‘Django Unchained’ Director Quentin Tarantino Retiring?

Quentin Tarantino has revealed that he will retire from directing movies once he makes two more, Variety is reporting.

The 58-year-old was speaking at The Creative Conference in San Diego, Thursday where he talked about how he got his break in the industry and switched from screenwriting to directing movies. The Creativity Conference is targeted at individuals working in film, fashion, entertainment, and design. The two-time Oscar winner said that his tenth film would be his last and hopefully confirm him as one of the best film directors in history.

“At the end of the day, if you’re going to get right down to it…the way I define success is when I’m finished with the career, and I’m considered one of the greatest filmmakers who ever lived…that would be successful, and going further, a great artist, not just a filmmaker.”

The Tennessee-born director has written and directed eight films. Despite the seemingly small number of movies, Tarantino pointed out that he is contented with his career, saying that he felt fulfilled bringing his artistic abilities to the fore and birthing original projects from scratch.

“There is this incredible satisfaction for me to think back, that there was a moment in time where me and a pen were sitting at a table in front of a blank sheet of paper…it’s very gratifying for me.”

The Kill Bill director said he wanted to go out on a high and leave a lasting impression in cinema for generations behind him.

Tarantino’s last movie, The Hateful Eight, a post-Civil War Western about outlaws who meet in a ramshackle lodge to disastrous consequences did not do well at the box office compared to Tarantino’s last two movies.

The Hateful Eight made only $54 million domestically compared to 2008’s Inglourious Basterds which raked in $120 million and 2012’s Django Unchained which made $163 million. The 58-year-old said he had not started work on a ninth movie, but admitted that he was researching into the history of cinema in 1970 as a possible plot.

Quentin Tarantino said he was yet to make up his mind whether it would be a book, film, or a five-part podcast. In addition, he said he was also looking at making a 1930’s “Bonnie and Clydeish” Australian gangster movie.

[Image by Denis Poroy/AP Images]

Quentin Tarantino, who dropped out of acting school and had no money to attend film school, honed his craft by working in a video rental store and watching loads of movies. During a master class at the Cannes Film Festival, the Pulp Fiction director humorously said trying to make a film with no money was the best film school to attend.

“When people ask me if I went to film school, I tell them, ‘No I went to films,’ when you have tunnel vision, when you have very limited interests, you know better, pick up a lot. I wasn’t interested in school…sports. I was only interested in movies.”

The cinematic genius who was born in March 1963 revealed that his teenage mother gave him the name “Quentin” from the character played by Burt Reynolds, in the western TV classic, Gunsmoke.

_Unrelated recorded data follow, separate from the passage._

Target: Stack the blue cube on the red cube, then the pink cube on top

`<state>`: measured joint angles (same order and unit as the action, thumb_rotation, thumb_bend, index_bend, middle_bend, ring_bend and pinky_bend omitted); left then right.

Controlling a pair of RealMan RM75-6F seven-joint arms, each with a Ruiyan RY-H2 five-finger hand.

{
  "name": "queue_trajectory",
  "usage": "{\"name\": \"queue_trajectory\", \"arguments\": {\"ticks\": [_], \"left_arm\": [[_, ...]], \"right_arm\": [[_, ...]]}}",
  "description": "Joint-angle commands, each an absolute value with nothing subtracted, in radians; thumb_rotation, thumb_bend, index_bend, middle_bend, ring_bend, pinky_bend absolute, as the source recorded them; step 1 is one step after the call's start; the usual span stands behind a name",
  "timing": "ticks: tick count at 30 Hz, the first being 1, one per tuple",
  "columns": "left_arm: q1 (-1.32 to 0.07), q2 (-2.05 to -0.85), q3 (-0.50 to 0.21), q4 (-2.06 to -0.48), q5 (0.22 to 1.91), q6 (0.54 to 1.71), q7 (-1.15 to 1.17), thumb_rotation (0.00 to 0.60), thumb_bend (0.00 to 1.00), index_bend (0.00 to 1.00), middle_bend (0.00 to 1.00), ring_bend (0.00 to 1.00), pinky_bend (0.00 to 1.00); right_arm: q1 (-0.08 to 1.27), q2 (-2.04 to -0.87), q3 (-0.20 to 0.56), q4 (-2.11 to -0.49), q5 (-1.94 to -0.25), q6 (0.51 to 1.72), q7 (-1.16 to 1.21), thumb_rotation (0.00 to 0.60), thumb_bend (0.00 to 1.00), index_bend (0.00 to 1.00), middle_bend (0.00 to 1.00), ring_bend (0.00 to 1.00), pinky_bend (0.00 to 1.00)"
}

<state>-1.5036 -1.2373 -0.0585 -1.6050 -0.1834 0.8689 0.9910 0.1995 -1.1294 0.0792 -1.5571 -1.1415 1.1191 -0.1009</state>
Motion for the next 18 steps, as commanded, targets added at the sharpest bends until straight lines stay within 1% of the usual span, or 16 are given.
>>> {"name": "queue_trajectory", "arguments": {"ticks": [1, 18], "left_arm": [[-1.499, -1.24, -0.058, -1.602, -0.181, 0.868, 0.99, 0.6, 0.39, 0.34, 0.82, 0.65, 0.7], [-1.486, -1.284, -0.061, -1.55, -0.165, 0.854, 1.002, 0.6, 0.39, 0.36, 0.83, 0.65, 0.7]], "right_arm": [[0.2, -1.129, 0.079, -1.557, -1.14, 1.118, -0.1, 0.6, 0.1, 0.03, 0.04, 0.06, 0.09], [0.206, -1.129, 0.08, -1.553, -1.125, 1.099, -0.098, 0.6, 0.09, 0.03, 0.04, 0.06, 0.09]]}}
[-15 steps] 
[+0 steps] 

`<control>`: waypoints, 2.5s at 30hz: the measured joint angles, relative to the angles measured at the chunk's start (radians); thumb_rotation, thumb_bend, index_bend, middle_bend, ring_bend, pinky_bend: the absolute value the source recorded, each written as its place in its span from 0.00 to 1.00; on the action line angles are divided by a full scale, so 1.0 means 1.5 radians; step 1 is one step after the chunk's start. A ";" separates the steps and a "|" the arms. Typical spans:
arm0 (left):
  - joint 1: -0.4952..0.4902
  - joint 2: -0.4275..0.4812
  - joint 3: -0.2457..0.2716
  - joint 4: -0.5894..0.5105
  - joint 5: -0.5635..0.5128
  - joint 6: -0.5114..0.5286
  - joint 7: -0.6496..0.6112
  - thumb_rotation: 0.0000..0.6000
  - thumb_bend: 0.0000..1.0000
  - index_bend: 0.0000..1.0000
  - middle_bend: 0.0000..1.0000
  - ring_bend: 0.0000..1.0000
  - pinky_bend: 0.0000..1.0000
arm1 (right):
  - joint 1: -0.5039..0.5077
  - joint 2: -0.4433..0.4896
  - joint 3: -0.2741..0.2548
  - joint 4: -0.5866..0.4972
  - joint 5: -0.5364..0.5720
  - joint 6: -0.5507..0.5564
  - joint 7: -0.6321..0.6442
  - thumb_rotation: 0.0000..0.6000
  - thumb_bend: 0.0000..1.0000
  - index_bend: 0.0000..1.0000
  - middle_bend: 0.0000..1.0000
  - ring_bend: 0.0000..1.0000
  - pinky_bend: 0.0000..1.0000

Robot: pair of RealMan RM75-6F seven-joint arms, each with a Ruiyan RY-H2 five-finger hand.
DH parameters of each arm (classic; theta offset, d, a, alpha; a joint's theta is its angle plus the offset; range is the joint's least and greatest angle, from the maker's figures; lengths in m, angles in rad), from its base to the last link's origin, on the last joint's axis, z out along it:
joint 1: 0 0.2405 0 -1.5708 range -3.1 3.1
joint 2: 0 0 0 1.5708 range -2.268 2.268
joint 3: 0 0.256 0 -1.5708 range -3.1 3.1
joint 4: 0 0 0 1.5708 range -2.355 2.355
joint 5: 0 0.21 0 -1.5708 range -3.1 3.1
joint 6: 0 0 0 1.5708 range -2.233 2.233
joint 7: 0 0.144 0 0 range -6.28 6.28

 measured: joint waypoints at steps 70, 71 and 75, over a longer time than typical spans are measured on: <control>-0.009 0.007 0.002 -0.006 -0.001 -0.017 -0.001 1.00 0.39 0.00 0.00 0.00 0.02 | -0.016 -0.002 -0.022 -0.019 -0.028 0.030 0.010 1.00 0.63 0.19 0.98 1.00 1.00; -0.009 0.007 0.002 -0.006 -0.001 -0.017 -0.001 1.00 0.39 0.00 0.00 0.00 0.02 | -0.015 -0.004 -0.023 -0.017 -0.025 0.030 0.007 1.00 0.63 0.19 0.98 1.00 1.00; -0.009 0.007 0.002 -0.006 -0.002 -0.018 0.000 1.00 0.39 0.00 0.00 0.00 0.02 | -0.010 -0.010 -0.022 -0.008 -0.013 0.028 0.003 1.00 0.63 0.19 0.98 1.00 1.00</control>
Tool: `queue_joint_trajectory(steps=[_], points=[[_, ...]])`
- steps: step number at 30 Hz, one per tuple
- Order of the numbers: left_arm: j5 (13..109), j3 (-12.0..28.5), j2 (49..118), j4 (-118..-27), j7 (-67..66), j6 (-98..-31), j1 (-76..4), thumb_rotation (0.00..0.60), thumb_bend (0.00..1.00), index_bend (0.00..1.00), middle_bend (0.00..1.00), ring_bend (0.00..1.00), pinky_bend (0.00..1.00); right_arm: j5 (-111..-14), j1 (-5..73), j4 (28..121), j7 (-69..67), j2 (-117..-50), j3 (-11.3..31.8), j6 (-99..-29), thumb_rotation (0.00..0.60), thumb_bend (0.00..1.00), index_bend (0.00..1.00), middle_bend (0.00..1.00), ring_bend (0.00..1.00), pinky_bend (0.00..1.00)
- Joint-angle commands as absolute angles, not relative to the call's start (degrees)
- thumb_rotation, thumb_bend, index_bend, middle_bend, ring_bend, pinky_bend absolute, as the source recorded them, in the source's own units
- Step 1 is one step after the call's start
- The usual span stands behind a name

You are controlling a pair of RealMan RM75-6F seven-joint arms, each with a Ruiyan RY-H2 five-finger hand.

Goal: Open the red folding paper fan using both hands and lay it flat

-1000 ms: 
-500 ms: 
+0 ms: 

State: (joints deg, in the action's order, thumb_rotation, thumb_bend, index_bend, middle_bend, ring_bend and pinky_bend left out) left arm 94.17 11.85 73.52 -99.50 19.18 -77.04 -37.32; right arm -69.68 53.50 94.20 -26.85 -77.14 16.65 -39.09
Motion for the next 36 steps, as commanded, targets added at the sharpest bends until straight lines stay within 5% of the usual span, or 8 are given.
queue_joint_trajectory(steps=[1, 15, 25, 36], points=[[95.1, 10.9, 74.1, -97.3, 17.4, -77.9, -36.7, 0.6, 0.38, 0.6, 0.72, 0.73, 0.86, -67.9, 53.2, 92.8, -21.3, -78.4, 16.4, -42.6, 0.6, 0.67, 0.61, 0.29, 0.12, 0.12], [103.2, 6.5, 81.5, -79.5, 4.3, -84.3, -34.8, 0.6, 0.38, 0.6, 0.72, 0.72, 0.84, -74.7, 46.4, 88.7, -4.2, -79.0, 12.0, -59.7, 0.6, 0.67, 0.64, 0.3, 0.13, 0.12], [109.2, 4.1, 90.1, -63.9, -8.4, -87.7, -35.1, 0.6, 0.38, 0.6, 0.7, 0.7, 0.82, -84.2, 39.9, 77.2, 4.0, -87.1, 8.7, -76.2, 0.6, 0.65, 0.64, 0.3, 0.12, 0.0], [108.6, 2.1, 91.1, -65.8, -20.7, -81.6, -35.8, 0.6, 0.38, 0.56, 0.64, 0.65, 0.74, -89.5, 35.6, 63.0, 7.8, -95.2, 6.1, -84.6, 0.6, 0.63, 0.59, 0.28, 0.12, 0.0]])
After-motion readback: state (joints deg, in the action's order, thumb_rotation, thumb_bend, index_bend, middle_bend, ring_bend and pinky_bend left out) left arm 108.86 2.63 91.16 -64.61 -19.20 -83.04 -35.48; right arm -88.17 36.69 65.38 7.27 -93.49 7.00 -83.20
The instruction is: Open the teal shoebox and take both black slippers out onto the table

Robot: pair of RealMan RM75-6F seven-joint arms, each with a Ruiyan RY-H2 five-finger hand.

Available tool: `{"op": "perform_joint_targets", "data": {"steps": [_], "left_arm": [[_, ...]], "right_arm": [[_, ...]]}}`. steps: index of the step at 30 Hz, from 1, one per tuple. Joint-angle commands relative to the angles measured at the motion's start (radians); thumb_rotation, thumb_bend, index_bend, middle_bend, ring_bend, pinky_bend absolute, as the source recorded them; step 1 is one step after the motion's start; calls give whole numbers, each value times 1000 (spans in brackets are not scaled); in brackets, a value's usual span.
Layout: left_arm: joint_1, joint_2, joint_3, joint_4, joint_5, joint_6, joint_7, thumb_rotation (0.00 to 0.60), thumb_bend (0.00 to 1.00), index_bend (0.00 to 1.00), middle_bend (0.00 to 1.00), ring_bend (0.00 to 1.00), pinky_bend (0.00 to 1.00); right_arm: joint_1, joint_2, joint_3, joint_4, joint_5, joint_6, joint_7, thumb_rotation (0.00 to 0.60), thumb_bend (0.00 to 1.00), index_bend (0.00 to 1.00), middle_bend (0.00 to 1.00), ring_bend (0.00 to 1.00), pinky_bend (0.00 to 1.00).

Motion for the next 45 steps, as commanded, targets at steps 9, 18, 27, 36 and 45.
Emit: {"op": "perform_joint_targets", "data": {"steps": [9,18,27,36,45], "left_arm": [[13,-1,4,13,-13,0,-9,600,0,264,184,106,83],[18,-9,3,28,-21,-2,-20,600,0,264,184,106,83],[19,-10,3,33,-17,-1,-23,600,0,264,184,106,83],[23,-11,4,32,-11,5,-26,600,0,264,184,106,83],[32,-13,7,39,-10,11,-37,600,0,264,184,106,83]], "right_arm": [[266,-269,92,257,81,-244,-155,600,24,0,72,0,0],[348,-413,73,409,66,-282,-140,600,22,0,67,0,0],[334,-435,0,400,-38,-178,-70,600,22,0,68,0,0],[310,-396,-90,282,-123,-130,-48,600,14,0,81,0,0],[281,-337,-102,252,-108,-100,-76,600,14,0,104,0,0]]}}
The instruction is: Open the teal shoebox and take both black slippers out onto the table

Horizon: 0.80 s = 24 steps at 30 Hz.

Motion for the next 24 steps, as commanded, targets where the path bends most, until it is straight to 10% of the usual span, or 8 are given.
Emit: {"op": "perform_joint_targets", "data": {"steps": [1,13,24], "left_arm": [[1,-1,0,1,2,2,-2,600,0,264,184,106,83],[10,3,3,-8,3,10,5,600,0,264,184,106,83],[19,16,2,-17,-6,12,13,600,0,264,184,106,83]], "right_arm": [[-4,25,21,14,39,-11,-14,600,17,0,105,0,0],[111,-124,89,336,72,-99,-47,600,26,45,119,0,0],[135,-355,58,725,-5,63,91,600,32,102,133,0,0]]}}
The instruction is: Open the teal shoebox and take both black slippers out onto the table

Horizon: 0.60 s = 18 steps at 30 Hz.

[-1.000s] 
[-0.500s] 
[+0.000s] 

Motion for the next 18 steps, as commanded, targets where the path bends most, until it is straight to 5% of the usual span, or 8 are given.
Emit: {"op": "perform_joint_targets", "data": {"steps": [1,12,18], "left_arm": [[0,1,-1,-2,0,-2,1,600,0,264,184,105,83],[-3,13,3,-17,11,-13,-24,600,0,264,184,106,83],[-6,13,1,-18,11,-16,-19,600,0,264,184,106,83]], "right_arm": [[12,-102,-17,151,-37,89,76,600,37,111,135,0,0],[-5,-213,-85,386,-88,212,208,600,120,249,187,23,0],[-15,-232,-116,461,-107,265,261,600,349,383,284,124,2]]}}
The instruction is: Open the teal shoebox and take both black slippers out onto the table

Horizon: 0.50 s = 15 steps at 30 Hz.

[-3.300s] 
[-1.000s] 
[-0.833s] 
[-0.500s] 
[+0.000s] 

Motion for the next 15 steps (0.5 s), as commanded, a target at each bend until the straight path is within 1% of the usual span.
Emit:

Quentin said working at the Video Archives was fun, adding that every movie he watched was filed away in his head for future reference, every genre, scene, plot twist, actor, and director.


The Reservoir Dogs director said his first project was a terrible one, which made him focus on scriptwriting instead, churning out screenplays for True Romance and Natural Born Killers which turned out to be successful movies and made the 24-year-old quit working at the video store.

Tarantino was one on the rise and the connections he made from his screenplays allowed him to finance his directorial debut, Reservoir Dogs in 1992 and the eccentric violent-comedy, Pulp Fiction in 1994. Pulp Fiction was made with a budget of less than $10 million and has made more than $200 million since its release worldwide. Pulp Fiction was the movie that revived John Travolta’s dead career.